_What is required:_ Retype each line of the listing below, from the first through the one holding "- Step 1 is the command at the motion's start", with no other lines.
====
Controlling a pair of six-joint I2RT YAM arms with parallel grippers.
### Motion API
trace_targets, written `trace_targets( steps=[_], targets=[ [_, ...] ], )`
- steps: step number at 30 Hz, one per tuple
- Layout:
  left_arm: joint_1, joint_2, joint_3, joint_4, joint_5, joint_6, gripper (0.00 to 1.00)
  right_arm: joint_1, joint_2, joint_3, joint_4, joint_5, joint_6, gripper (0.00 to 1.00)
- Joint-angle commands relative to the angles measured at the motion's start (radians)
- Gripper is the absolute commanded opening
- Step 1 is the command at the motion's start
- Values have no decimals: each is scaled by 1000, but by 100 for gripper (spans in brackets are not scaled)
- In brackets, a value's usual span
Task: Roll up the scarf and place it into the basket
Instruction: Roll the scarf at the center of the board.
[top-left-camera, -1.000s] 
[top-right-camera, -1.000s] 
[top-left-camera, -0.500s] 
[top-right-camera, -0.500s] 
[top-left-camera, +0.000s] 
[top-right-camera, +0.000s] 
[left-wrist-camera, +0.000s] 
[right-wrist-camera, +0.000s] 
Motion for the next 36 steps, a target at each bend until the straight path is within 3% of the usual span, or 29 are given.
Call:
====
_Expected output:_
Controlling a pair of six-joint I2RT YAM arms with parallel grippers.
### Motion API
trace_targets, written `trace_targets( steps=[_], targets=[ [_, ...] ], )`
- steps: step number at 30 Hz, one per tuple
- Layout:
  left_arm: joint_1, joint_2, joint_3, joint_4, joint_5, joint_6, gripper (0.00 to 1.00)
  right_arm: joint_1, joint_2, joint_3, joint_4, joint_5, joint_6, gripper (0.00 to 1.00)
- Joint-angle commands relative to the angles measured at the motion's start (radians)
- Gripper is the absolute commanded opening
- Step 1 is the command at the motion's start

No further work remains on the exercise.